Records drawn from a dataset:
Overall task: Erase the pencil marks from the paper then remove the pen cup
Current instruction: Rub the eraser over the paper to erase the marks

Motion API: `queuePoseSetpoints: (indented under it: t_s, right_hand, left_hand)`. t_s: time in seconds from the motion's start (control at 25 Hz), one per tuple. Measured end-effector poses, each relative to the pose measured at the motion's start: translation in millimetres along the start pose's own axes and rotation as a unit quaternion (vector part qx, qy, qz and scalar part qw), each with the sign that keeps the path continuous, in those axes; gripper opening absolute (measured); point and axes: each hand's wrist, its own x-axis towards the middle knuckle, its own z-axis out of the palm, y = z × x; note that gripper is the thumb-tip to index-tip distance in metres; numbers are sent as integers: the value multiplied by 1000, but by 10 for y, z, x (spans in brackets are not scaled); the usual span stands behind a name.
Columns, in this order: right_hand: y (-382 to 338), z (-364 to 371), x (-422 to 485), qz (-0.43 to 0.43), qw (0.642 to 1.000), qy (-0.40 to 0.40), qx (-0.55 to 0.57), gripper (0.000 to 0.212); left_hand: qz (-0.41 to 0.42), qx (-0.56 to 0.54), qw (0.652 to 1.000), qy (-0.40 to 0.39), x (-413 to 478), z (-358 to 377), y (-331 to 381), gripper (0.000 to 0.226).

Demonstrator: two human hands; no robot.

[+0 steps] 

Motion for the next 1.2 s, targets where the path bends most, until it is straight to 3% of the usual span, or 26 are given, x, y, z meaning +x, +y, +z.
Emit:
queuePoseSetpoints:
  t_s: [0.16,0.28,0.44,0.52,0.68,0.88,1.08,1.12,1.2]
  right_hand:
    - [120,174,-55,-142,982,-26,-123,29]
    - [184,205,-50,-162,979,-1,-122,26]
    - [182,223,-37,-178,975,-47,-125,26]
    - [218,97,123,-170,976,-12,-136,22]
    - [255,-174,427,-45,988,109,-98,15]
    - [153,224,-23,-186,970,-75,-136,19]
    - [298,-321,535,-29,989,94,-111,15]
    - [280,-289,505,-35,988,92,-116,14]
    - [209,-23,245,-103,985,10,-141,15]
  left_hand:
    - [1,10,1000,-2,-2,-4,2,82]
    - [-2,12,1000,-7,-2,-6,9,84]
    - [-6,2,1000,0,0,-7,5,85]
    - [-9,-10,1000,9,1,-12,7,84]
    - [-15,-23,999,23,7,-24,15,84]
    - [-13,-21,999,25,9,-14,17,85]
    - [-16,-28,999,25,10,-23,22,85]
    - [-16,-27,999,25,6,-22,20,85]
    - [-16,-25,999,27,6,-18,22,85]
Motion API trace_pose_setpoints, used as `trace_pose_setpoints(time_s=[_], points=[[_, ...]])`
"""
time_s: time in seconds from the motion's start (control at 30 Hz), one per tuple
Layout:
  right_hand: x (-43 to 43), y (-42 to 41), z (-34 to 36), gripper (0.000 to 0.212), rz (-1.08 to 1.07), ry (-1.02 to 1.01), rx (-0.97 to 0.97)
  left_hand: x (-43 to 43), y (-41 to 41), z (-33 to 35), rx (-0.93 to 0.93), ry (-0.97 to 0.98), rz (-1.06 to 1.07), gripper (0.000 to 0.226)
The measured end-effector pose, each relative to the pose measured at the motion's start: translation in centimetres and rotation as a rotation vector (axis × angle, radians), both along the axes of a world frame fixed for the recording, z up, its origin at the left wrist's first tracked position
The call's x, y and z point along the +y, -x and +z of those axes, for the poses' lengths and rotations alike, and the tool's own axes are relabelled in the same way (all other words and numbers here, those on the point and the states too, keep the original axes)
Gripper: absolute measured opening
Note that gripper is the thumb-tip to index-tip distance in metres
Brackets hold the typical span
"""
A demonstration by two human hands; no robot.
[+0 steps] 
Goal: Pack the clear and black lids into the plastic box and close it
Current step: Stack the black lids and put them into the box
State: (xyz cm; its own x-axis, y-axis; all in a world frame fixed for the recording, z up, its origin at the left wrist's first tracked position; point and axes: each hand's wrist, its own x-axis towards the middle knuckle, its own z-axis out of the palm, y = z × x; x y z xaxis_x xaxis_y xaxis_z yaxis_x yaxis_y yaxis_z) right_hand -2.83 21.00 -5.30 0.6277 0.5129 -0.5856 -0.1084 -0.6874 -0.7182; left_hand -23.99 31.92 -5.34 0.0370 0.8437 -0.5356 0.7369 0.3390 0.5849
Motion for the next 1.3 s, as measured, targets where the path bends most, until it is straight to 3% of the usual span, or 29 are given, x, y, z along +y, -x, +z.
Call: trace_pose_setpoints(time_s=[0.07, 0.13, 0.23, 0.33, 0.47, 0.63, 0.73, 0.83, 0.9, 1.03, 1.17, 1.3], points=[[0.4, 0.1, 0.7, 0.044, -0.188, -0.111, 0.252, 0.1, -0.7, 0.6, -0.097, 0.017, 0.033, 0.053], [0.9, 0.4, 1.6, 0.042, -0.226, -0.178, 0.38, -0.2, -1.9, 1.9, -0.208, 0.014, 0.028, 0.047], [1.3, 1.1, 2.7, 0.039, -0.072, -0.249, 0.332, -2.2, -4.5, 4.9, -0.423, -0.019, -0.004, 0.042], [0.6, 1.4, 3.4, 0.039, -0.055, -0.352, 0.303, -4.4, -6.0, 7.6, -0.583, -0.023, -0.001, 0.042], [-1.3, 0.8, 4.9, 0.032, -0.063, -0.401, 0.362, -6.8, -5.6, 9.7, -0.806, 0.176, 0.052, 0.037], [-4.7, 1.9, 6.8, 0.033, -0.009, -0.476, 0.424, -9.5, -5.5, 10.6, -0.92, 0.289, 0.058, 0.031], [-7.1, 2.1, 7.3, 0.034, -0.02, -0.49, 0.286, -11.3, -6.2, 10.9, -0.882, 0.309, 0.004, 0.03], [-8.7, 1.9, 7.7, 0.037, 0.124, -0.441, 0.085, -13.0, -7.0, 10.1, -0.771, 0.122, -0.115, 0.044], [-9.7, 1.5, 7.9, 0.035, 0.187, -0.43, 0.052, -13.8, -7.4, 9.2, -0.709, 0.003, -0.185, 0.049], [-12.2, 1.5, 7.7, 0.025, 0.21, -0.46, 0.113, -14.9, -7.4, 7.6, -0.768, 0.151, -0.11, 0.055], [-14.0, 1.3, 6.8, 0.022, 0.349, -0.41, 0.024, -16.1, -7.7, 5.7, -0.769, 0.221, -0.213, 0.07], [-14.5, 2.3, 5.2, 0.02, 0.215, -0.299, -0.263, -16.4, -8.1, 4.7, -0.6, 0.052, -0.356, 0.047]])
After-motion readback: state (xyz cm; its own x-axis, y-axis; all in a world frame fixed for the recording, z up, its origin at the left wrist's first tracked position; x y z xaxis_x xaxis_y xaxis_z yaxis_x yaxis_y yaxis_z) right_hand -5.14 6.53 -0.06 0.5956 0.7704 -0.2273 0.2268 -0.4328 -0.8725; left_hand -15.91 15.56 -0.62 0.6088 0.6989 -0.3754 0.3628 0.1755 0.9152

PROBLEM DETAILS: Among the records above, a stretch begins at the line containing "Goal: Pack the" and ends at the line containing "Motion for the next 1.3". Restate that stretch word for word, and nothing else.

WRITTEN ANSWER:
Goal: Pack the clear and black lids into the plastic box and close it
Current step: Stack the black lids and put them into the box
State: (xyz cm; its own x-axis, y-axis; all in a world frame fixed for the recording, z up, its origin at the left wrist's first tracked position; point and axes: each hand's wrist, its own x-axis towards the middle knuckle, its own z-axis out of the palm, y = z × x; x y z xaxis_x xaxis_y xaxis_z yaxis_x yaxis_y yaxis_z) right_hand -2.83 21.00 -5.30 0.6277 0.5129 -0.5856 -0.1084 -0.6874 -0.7182; left_hand -23.99 31.92 -5.34 0.0370 0.8437 -0.5356 0.7369 0.3390 0.5849
Motion for the next 1.3 s, as measured, targets where the path bends most, until it is straight to 3% of the usual span, or 29 are given, x, y, z along +y, -x, +z.

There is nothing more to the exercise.